Théo Ananissoh

Tout a un prix paraît-il. Tout s’achète. Même l’amour. Surtout l’amour. Mais toutes les transactions ne se valent pas. Au commencement de Perdre le corps de Théo Ananissoh, il y a ce pacte passé entre deux hommes que tout oppose. Jean Adodo rentre chez lui à Lomé après 30 ans passés en Suisse. Il a 56 ans, le pouvoir et l’argent. Ce qui n’est pas le cas de Maxwell Sitti, l’agent immobilier de 28 ans qui, lui, peine à s’en sortir… Jusqu’à ce que tombe du ciel la proposition providentielle de Jean Adodo.

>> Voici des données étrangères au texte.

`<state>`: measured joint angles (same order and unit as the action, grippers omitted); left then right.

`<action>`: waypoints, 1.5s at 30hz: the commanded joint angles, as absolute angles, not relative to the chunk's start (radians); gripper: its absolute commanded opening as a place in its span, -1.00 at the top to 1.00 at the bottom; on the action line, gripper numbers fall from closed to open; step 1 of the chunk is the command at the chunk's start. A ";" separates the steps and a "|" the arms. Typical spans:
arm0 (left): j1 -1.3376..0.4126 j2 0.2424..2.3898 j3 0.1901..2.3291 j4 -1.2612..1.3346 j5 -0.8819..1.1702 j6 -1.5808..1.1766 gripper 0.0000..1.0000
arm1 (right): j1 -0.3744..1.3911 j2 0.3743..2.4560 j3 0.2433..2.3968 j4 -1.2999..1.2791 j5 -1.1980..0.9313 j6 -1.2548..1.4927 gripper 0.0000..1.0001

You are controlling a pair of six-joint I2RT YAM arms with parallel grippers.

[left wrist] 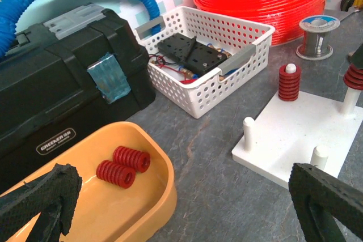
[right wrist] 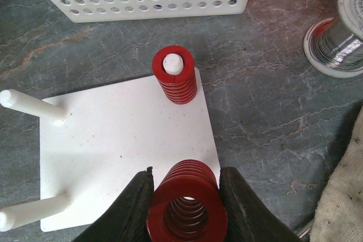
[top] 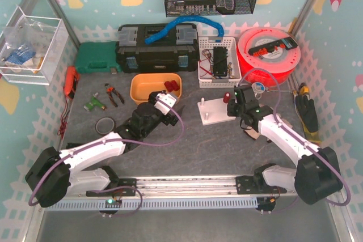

Cet inconnu lui offre une somme d’argent indécente pour aimer Minna. Et pas même d’obligation de résultat ! Quel mal à ça ? Il a tout à y gagner. Max se méfie pourtant, il craint que le mal ne se cache dans les détails et il n’a peut-être pas tout à fait tort. Quand il rencontre la jeune et belle Minna cependant, ses dernières réserves disparaissent… Affaire conclue donc ! Mais que pourrait bien avoir à y gagner Jean, qui se présente comme l’ancien amant de Minna… Tout cela semble bien mystérieux mais patiemment, le romancier dénoue les fils qu’il a entremêlés, laissant s’épanouir avec bonheur l’amour de Max pour Minna tandis que sa méfiance pour Jean se colore de sentiments nouveaux.

Comment le jeu de l’amour et du pouvoir va-t-il se nouer ? Qui tire les ficelles et qui dicte les règles ? Car ici point de hasard. Dans cette ville de vices et de magouilles, celui qui a l’argent rafle la mise à tous les coups. Et si, cette fois, les dés n’étaient pas pipés, si tout restait à écrire…

« Ce qui n’est pas écrit n’existe pas », assure Théo Ananissoh. L’auteur le déplorait déjà dans son précédent roman Delikatessen : « Lomé n’a pas produit un seul écrivain, si mineur soit-il ». Il réitère cette sentence dans Perdre le corps alors que Jean et Max voyagent à travers un Togo inhabité de l’intérieur, comme absent à lui-même : « Voilà ce que ça devient un lieu qui ne produit pas d’écrivains. » Un non-lieu. Un oubli.  « Un pays, ça se crée » poursuit un peu plus loin Jean Adodo.

« Ecrire, c’est créer un monde », confirme l’auteur cette fois. « Jean et Max vont visiter la totalité géographique du Togo ; ce qui est l’occasion pour Maxwell de décrire longuement les paysages du pays. Je suis désolé d’avoir à la dire ainsi mais il n’y a jamais eu auparavant de roman togolais qui ait écrit ainsi la totalité de ce pays. » Derrière cette histoire d’amour et d’amitié, derrière ces cœurs qui se lient et ces langues qui se délient avec délicatesse se loge ainsi en creux un véritable éloge de la littérature. Ecrire le Togo pour fixer son passé, faire exister son présent et permettre un futur.

Perdre le corps, Théo Ananissoh, Gallimard, Continents noirs, janvier 2021, 280 pages, 20 euros.